Aangevallen uitspraak
5.    De rechtbank heeft overwogen dat het college zich gelet op de verklaring van Jansen en van de medewerker van Ergon terecht op het standpunt heeft gesteld dat de spullen bij de ontruiming op de openbare weg zijn gezet om deze daar achter te laten en dat [appellant] de weg in strijd met artikel 2:10 van de APV anders heeft gebruikt dan overeenkomstig de publieke functie daarvan. De rechtbank volgt [appellant] niet in zijn stelling dat Jansen voor de ontruiming van de woning in opdracht van [appellant] een container had geregeld en dat dus geen sprake kon zijn van het plaatsen van de inboedel op de openbare weg om deze achter te laten. Uit de door [appellant] overgelegde stukken volgt evenmin dat [appellant] Jansen opdracht zou hebben gegeven de spullen elders (in de opslagruimte achter de woning) op te slaan. Het college mocht de kosten voor het toepassen van bestuursdwang derhalve ten laste van [appellant] brengen, aldus de rechtbank.
Hoger beroep
6.    [appellant] betoogt dat de rechtbank ten onrechte heeft overwogen dat het college zich terecht op het standpunt heeft gesteld dat hij artikel 2:10 van de APV heeft overtreden. Hij voert hiertoe aan dat tijdens de ontruiming geen spullen op straat zijn gezet. Dat Ergon, in opdracht van de gemeente, de spullen van de straat heeft gehaald en in een container heeft geplaatst, is onjuist. [appellant] heeft hierover immers geen afspraak gemaakt met de gemeente. De overeenkomst over de ontruiming heeft hij met Jansen gemaakt. Jansen zou zorgen voor opslag van de spullen. Kennelijk hebben Jansen en de gemeente onderling afspraken gemaakt en hem zo op kosten gejaagd, aldus [appellant].

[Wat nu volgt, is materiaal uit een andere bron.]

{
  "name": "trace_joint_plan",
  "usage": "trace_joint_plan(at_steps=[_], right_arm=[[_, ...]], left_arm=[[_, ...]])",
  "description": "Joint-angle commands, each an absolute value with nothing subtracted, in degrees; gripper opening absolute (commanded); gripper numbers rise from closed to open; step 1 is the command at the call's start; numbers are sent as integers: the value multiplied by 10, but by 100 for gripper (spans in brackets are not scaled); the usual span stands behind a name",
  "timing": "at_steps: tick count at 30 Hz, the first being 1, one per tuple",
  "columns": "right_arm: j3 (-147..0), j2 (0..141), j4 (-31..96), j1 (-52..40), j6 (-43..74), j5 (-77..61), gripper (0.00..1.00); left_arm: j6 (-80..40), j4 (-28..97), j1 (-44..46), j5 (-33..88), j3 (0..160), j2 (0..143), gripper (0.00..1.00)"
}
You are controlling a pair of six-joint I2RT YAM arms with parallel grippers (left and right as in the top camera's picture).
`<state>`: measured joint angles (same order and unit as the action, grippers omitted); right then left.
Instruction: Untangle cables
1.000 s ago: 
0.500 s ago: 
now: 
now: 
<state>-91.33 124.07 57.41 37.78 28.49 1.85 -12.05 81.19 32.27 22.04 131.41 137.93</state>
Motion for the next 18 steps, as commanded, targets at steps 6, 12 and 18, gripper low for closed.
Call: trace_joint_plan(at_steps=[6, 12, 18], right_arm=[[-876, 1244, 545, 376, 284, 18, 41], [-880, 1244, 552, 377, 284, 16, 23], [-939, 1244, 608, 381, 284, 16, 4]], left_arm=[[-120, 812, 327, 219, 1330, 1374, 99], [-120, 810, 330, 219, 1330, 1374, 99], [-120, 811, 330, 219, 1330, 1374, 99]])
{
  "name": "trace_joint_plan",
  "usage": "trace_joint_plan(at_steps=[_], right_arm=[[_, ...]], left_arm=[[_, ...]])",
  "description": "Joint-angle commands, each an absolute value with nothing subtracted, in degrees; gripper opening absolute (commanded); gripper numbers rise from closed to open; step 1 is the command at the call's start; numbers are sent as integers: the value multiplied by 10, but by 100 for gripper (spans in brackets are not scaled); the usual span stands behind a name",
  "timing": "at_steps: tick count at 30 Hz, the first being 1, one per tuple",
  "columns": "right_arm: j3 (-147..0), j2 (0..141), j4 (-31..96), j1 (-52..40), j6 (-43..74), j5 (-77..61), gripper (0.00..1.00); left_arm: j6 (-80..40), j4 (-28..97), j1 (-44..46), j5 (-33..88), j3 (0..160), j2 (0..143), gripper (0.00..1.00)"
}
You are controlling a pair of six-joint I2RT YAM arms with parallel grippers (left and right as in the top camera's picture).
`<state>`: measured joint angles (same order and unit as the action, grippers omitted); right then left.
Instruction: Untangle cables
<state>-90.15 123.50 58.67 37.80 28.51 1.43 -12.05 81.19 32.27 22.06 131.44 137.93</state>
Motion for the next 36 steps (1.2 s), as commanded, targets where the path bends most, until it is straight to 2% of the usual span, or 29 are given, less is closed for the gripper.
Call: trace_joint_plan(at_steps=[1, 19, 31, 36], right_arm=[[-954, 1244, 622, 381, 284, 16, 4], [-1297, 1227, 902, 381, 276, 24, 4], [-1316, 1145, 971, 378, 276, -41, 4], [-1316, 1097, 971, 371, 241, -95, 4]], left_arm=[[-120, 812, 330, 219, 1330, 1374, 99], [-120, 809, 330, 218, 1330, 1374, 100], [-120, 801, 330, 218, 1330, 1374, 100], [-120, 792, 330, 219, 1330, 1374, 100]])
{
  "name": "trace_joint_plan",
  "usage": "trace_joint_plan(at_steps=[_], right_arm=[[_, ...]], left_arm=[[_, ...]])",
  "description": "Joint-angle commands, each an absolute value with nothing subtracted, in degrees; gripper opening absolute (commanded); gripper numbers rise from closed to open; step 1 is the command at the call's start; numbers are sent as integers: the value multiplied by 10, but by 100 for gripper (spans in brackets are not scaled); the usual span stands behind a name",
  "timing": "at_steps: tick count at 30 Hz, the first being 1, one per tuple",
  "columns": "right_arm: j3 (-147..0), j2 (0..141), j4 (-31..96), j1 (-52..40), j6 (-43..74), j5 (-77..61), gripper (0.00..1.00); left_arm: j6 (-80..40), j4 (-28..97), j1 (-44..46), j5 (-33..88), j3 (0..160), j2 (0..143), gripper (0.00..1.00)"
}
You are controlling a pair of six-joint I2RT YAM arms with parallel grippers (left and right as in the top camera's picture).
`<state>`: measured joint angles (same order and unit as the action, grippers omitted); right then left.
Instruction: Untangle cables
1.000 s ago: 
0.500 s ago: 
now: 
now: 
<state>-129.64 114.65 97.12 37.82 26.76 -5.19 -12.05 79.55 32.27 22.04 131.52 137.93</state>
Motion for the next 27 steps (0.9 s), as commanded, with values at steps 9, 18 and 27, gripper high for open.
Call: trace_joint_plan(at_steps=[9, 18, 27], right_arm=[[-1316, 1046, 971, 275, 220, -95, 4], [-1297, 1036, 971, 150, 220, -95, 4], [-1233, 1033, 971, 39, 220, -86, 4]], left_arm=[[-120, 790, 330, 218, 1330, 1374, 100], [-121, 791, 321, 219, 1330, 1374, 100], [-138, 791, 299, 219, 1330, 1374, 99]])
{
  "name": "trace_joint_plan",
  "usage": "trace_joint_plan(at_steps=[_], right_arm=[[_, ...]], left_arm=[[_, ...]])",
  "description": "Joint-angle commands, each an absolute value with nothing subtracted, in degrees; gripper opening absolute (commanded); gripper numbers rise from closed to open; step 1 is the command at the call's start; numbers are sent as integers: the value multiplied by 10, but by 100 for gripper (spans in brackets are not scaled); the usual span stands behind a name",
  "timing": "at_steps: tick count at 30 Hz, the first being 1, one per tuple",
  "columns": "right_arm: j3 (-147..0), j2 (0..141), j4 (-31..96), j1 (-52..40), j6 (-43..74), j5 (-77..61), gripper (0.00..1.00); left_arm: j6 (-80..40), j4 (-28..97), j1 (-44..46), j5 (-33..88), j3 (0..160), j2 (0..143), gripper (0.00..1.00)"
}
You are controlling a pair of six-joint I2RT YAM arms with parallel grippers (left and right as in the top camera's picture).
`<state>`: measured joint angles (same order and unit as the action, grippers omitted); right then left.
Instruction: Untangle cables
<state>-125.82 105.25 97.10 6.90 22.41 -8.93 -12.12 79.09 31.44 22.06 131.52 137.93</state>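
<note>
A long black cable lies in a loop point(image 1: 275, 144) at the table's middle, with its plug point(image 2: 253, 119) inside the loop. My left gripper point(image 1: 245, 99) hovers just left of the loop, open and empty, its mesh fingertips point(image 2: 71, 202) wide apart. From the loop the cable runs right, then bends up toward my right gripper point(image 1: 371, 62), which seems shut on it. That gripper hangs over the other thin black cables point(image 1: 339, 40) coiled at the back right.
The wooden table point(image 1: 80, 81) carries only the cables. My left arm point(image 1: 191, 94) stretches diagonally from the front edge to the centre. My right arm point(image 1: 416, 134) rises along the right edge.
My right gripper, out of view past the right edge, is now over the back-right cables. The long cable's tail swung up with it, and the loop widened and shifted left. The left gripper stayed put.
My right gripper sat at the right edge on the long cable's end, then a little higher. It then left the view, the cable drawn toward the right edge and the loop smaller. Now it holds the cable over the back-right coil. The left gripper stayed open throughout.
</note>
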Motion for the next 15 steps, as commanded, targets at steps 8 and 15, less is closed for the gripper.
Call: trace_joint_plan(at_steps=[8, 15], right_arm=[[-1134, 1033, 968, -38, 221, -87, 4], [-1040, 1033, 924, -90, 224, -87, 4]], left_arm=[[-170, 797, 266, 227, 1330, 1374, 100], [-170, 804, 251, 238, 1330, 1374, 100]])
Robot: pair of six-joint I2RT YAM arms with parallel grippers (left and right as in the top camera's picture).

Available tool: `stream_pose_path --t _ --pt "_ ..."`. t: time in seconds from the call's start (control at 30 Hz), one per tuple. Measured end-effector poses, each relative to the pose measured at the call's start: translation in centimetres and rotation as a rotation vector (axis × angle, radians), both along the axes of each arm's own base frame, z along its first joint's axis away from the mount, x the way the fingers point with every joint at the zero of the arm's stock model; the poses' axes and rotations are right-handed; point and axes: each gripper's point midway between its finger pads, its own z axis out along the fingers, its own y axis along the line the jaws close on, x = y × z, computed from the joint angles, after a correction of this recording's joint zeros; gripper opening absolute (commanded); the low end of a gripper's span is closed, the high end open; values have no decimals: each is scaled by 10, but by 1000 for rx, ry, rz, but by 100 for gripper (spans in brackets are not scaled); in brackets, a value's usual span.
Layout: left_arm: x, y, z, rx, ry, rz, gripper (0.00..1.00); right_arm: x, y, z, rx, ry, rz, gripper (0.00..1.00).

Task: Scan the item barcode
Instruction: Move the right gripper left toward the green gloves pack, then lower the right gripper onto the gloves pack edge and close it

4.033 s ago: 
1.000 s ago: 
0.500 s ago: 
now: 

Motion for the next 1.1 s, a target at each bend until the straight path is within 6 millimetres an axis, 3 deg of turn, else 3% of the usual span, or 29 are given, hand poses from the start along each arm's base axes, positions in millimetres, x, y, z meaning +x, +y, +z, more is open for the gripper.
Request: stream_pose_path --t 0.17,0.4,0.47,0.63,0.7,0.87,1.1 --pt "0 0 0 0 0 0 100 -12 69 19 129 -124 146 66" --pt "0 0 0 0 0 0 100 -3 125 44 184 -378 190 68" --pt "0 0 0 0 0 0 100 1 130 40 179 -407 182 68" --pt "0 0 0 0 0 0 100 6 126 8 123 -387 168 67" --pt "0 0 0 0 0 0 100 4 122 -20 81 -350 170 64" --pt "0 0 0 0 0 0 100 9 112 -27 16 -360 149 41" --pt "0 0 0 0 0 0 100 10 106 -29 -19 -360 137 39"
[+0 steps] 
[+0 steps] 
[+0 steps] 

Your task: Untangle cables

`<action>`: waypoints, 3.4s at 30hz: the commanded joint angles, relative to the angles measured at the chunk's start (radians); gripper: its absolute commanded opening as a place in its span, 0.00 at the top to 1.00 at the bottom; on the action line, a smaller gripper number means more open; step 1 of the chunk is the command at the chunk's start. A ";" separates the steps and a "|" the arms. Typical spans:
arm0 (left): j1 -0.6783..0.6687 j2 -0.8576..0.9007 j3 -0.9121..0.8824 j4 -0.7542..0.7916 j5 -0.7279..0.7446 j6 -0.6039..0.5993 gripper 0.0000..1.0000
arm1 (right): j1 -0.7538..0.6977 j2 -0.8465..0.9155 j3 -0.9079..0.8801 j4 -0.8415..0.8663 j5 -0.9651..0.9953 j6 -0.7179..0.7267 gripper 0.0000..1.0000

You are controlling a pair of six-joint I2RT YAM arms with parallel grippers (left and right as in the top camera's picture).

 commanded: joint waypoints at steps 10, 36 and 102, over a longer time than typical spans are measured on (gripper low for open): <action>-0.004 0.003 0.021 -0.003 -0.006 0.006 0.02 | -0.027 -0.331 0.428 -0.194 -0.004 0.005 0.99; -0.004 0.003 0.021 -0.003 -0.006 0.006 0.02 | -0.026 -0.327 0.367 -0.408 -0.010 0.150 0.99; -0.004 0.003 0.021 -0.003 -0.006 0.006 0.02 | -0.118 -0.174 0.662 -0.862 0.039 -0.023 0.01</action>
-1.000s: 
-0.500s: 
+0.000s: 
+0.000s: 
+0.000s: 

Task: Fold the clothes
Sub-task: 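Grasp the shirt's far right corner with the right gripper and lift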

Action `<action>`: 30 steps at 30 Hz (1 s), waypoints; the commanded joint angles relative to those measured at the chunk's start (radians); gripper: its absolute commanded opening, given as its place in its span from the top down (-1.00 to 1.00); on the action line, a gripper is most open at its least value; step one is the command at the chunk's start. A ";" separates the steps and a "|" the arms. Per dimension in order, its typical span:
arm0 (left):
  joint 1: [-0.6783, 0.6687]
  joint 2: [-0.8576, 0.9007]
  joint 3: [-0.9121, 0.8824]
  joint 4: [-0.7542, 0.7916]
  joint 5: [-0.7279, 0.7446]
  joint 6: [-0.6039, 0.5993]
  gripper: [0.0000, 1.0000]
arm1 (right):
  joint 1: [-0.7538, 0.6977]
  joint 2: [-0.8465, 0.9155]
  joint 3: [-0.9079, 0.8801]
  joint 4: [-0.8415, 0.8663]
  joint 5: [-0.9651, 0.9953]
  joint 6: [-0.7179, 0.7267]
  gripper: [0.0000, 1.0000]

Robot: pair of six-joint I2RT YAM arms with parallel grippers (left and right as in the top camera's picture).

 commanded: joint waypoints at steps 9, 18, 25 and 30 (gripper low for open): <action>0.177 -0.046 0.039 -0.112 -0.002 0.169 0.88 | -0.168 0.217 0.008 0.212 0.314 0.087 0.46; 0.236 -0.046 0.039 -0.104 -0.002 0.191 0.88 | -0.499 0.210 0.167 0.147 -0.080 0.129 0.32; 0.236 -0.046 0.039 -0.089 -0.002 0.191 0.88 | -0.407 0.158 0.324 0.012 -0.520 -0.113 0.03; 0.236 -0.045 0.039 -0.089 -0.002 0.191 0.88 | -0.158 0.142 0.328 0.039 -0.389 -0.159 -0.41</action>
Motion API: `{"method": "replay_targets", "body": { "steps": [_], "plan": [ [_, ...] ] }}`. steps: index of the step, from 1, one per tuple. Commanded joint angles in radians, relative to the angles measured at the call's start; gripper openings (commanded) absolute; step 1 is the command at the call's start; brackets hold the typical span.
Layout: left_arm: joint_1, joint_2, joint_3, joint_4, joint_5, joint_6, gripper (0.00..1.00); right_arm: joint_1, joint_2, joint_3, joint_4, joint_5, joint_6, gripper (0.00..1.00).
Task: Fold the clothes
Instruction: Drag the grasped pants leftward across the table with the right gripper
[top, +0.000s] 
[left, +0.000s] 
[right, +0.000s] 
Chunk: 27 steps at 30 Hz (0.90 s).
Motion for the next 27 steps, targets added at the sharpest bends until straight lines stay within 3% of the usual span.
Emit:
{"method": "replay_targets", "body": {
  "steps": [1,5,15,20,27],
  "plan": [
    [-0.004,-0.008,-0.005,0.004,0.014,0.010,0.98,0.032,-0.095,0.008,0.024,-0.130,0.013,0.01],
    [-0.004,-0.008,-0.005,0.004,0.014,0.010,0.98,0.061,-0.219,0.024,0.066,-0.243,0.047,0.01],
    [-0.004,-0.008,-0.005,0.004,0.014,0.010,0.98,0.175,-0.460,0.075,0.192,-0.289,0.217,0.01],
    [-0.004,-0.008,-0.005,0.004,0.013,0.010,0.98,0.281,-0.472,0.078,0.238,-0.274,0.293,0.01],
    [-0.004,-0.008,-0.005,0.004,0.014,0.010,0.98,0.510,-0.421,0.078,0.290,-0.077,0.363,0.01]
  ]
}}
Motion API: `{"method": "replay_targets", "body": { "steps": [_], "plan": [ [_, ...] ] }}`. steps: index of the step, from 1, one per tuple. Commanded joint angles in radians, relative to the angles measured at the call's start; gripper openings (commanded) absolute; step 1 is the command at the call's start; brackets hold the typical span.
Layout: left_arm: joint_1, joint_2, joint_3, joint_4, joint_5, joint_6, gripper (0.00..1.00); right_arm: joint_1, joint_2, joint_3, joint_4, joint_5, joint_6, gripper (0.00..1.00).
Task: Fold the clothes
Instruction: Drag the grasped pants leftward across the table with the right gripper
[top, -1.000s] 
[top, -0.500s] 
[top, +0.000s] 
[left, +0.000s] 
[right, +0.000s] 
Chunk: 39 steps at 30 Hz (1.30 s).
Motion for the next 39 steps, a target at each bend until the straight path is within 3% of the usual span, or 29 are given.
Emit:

6.1.    Hetgeen [appellant] in hoger beroep heeft aangevoerd is een herhaling van hetgeen hij in beroep bij de rechtbank naar voren heeft gebracht. De rechtbank is daar gemotiveerd op ingegaan. De rechtbank heeft daarbij met name de verklaringen van Jansen en de medewerker van Ergon van belang geacht. Jansen heeft verklaard dat de aanwezige roerende zaken zijn overgebracht naar de openbare weg, van waaruit die zijn opgeslagen in een gereedstaande container. De medewerker van Ergon heeft eveneens verklaard dat de inboedel op straat is geplaatst. De rechtbank heeft derhalve terecht overwogen dat de spullen op de openbare weg zijn gezet om ze daar achter te laten. Dat de spullen niet op de openbare weg zijn achtergebleven komt omdat Ergon die spullen in een container heeft opgeslagen. De latere verklaring van Jansen dat de spullen zijn opgeslagen in een container en dat er geen spullen op de openbare weg zijn geplaatst, heeft de rechtbank terecht, gezien in samenhang met de eerdere verklaring van Jansen aldus begrepen dat er geen spullen op de openbare weg zijn achtergebleven, omdat deze in een container zijn opgeslagen. Dat [appellant] ervan uitging dat de container van Jansen was dan wel dat de spullen achter zijn huis zouden worden opgeslagen, zijn geen omstandigheden waarmee het college rekening had kunnen en moeten houden. Dit geldt evenzeer voor het vermoeden van [appellant] dat Jansen en de gemeente onderling afspraken hebben gemaakt over de opslag en afvoer van de spullen van ontruiming zonder dat hij daarvan afwist. Die omstandigheden kunnen daarom niet leiden tot het oordeel dat de rechtbank ten onrechte heeft overwogen dat het college zich terecht op het standpunt heeft gesteld dat [appellant] artikel 2:10 van de APV heeft overtreden. De rechtbank heeft derhalve terecht overwogen dat het college de kosten voor het toepassen van bestuursdwang ten laste van [appellant] mocht brengen.
Het betoog faalt.
Slotsom
7.    Het hoger beroep is ongegrond. De aangevallen uitspraak dient te worden bevestigd.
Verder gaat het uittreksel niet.